# What you need to do
Write every line of the material out exactly as shown.
[Study material Boundary: Start]
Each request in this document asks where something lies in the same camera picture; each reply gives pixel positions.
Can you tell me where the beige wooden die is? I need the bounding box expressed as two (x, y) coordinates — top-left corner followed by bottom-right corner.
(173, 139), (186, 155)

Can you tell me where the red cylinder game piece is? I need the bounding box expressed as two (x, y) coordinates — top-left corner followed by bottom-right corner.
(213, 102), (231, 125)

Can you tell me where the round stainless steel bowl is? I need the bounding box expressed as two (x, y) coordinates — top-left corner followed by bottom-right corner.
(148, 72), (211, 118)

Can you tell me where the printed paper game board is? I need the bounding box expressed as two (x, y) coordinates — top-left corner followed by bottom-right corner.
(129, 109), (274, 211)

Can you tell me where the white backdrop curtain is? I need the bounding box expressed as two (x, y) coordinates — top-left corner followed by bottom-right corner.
[Study material Boundary: End]
# Answer to this task
Each request in this document asks where something lies in the same camera picture; each reply gives pixel positions.
Can you tell me where the beige wooden die is? I need the bounding box expressed as two (x, y) coordinates — top-left corner followed by bottom-right corner.
(173, 139), (186, 155)

Can you tell me where the red cylinder game piece is? I need the bounding box expressed as two (x, y) coordinates — top-left corner followed by bottom-right corner.
(213, 102), (231, 125)

Can you tell me where the round stainless steel bowl is? I need the bounding box expressed as two (x, y) coordinates — top-left corner followed by bottom-right corner.
(148, 72), (211, 118)

Can you tell me where the printed paper game board is? I need the bounding box expressed as two (x, y) coordinates — top-left corner followed by bottom-right corner.
(129, 109), (274, 211)

Can you tell me where the white backdrop curtain is? I need the bounding box expressed as two (x, y) coordinates — top-left corner followed by bottom-right corner.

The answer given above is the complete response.